In March 2022, Ubiquiti filed a lawsuit against Brian Krebs, alleging defamation for his reporting on their security issues. Both parties resolved their dispute outside the court in September 2022.

===Other===
In 2015, Ubiquiti revealed that it lost $46.7 million when its finance department was tricked into sending money to someone posing as an employee.

==Legal difficulties==

===United States sanctions against Iran===
In March 2014, Ubiquiti agreed to pay $504,225 to the Office of Foreign Assets Control after it allegedly violated U.S. sanctions against Iran.

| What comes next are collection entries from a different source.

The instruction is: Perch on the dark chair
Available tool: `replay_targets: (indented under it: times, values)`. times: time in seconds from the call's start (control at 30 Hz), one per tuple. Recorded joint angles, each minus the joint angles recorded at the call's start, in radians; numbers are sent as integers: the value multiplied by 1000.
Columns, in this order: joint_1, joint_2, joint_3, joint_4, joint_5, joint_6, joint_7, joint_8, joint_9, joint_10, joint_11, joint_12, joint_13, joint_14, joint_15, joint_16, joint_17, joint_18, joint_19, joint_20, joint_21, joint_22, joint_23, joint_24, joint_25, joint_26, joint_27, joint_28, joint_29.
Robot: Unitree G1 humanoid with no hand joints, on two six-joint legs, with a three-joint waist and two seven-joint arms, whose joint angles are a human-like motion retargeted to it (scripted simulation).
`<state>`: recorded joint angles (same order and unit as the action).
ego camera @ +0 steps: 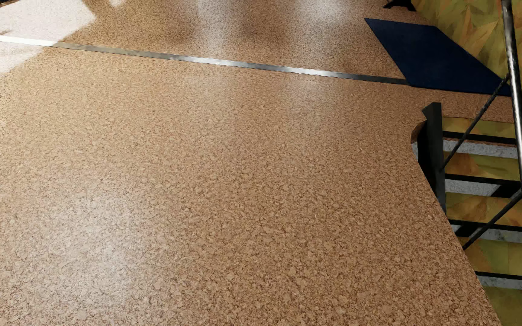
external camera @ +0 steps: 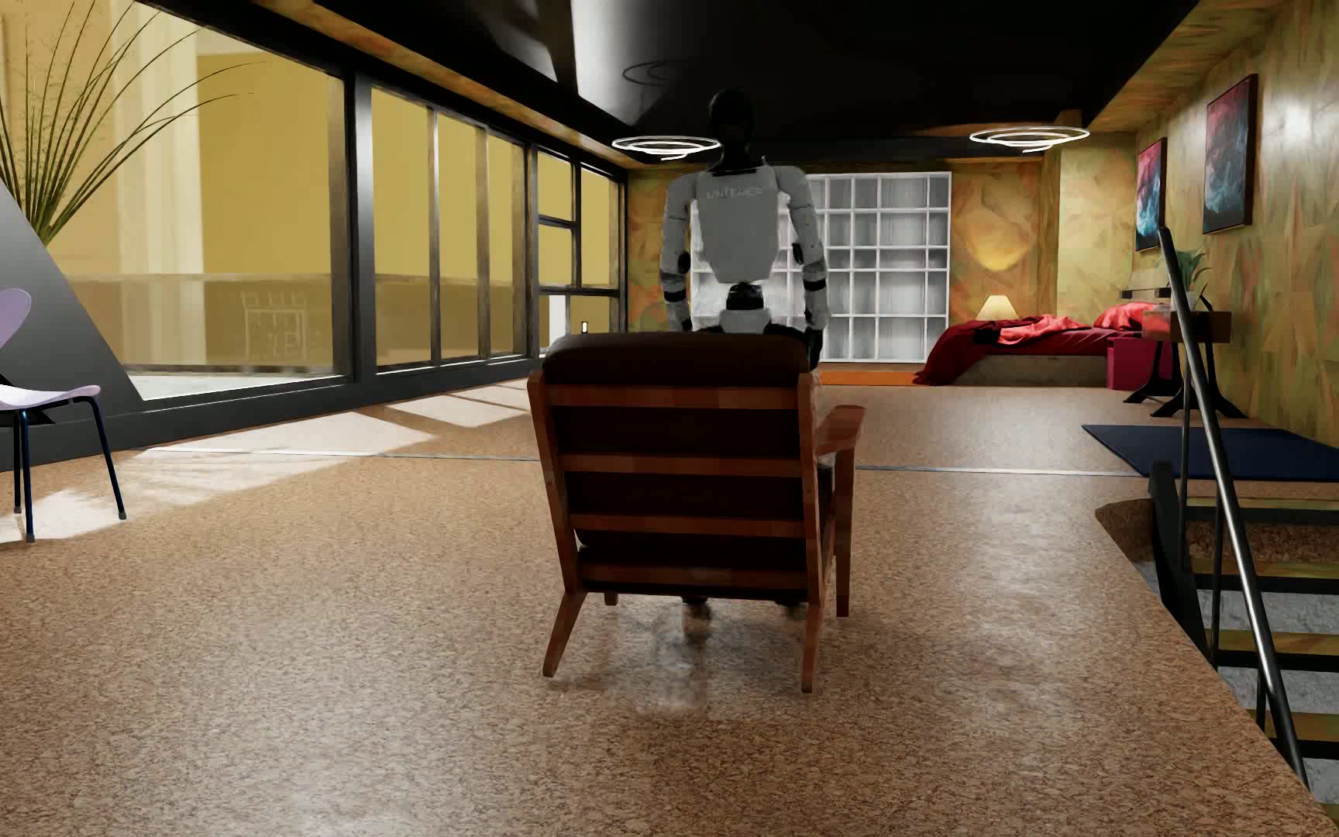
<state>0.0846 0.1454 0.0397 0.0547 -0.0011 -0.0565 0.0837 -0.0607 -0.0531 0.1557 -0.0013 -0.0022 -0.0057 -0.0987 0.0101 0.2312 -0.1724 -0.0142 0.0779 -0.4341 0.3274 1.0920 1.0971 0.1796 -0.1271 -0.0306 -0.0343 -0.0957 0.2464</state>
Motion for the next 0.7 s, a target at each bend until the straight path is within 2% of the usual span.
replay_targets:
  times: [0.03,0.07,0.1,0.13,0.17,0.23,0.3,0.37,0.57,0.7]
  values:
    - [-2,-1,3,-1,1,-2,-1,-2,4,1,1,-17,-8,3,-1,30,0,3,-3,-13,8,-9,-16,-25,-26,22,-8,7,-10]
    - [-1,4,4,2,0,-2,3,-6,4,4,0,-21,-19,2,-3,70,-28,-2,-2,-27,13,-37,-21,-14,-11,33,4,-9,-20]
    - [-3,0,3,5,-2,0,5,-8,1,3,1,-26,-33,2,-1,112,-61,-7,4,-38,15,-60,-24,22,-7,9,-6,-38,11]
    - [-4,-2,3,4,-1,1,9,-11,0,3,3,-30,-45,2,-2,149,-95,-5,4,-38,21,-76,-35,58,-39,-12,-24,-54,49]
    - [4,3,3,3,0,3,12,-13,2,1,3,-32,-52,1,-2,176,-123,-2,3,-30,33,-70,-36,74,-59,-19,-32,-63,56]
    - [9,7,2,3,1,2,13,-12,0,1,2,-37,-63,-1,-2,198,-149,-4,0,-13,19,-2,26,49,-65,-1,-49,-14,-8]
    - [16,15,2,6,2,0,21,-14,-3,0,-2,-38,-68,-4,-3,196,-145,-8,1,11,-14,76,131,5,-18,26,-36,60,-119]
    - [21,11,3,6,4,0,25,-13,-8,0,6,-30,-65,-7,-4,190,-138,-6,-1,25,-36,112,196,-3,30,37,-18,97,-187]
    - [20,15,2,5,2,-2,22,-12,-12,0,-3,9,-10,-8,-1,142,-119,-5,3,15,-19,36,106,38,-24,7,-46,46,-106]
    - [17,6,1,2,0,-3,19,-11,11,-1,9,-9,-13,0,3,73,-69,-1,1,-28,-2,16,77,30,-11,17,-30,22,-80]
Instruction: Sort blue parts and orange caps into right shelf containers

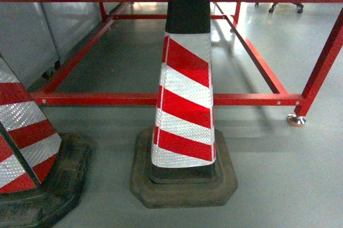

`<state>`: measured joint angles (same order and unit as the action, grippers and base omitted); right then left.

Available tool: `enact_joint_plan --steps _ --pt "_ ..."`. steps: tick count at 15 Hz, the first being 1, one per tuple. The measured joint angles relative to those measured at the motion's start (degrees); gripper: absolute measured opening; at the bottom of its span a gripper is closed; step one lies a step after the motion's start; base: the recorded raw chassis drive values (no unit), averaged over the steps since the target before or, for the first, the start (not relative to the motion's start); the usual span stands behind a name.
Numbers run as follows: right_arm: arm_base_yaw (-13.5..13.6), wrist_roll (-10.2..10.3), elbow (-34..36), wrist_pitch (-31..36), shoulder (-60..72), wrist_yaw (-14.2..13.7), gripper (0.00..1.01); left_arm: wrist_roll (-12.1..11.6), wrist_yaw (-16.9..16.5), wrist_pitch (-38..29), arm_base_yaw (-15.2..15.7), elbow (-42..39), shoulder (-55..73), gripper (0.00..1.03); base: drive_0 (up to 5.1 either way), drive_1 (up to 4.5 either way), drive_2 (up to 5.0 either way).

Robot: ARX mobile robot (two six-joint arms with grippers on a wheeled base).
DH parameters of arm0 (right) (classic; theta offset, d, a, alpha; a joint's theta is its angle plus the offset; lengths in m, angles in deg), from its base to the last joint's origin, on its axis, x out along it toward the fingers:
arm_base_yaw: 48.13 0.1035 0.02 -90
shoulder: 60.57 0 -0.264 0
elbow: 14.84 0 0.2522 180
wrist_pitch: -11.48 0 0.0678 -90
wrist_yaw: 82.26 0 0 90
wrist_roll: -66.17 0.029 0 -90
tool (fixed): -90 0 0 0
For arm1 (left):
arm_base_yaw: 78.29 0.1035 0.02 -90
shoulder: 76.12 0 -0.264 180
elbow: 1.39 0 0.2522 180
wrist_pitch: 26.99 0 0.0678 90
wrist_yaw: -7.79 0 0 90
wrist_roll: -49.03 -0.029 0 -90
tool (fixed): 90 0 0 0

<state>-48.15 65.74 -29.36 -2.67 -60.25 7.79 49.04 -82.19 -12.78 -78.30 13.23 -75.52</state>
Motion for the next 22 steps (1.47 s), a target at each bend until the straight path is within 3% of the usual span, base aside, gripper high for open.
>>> enact_joint_plan --steps 22 --pt "0.0 0.46 0.0 0.7 0.0 -0.02 0.98 -0.04 0.11 -0.85 0.0 0.07 0.02 0.98 0.0 0.0 0.0"
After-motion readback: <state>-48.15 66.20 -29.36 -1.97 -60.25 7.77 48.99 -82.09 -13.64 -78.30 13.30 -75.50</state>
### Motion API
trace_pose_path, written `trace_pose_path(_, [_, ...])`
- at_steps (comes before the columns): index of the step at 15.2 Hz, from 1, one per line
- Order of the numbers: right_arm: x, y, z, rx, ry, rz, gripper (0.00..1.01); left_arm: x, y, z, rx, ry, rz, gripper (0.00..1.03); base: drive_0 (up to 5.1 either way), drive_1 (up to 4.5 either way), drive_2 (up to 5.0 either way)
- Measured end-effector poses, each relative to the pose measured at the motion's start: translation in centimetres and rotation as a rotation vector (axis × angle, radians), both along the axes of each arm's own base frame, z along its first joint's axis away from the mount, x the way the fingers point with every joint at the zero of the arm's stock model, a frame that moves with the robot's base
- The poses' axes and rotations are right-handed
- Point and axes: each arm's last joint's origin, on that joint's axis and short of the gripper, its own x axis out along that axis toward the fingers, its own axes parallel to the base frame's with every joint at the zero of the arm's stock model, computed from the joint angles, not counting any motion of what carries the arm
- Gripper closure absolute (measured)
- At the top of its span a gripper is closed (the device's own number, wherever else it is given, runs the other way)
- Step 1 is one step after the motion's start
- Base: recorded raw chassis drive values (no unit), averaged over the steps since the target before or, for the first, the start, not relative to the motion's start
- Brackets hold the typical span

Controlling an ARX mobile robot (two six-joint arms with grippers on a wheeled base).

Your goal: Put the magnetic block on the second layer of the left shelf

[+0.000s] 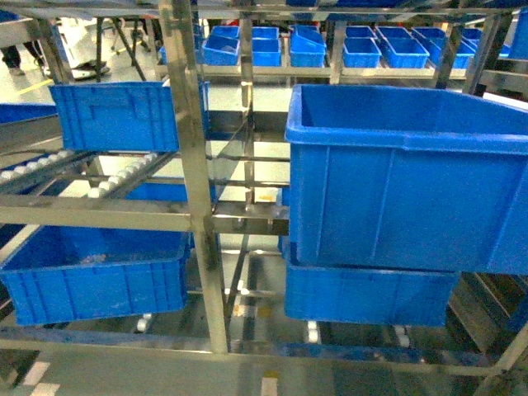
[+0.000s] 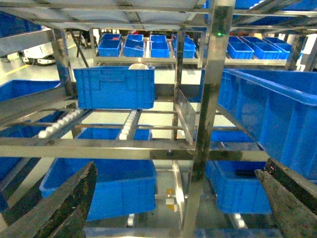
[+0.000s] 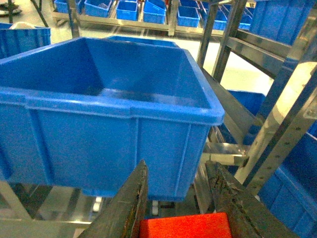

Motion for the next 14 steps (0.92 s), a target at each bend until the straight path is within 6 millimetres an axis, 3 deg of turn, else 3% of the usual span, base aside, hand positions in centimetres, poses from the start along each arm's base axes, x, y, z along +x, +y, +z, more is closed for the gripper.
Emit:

===Open-source licensing compliance===
In 2015, Ubiquiti was accused of violating the terms of the GNU General Public License (GPL) for open-source code used in their products. The original source of the complaint updated their website on May 24, 2017, when the issue was resolved. In 2019, Ubiquiti was reported as again being in violation of the GPL.

===Ukraine human rights lawsuit===
In August 2026, DiCello Levitt filed a human rights lawsuit against Ubiquiti on behalf of Ukrainian civilians and families, alleging that the company's networking technology helped power Russian battlefield communications used in drone attacks against civilians in Ukraine.

==Russo-Ukrainian War==
In January 2024, the United States Department of Justice blocked an exploit that Russian Military Unit 26165 had been using on compromised Ubiquiti Edge OS routers as part of a cyber campaign against the United States and its allies, including Ukraine.

In July 2025, Zvezda published videos from the Russian Ministry of Defense of the 25th Combined Arms Army troops installing UISP Litebeam 5AC wireless communication systems. The Russian Ministry of Defence stated the wireless technologies significantly increased the efficiency of unit management in the Russo-Ukrainian war (2022–present).

In October 2025, Russia-1 shared footage of troops of the 36th Guards Combined Arms Army unboxing a Ubiquiti Litebeam, and climbing a telecommunications pole with a Ubiquiti product in Donetsk People's Republic.

Another October 2025 article from TASS, reported 200 signal troops were involved in communication exercises in the Saint Petersburg region. A signalman can be seen logging into and using Ubiquiti's airOS operating system.

On January 27, 2026, Hunterbrook, a short seller of Ubiquiti stock, published an article outlining Russia's allegedly large-scale deployment of Ubiquiti products to the frontlines of the Russo-Ukrainian war. Hunterbrook alleges that Ubiquiti violates sanction law by not taking action to disrupt the distribution of its products to the Russian Armed Forces.

In February 2026, the Ukrainian 68th Jaeger Brigade shared footage of Ubiquiti antennaes being used by the Russian army in the Pokrovsk direction.

On March 27, 2026 the dissident group Pussy Riot protested at Ubiquiti's headquarters in New York, protesting against Ubiquiti to stop the use of their products assisting Russian military's communications. The group wore ski masks and held a sign that said "UBIQUITI POWERS RUSSIAN WAR CRIMES". Spokesperson Nadya Tolokonnikova presented footage of Ubiquiti products and step-by-step guides from Russian military telegram channels as well as list of demands.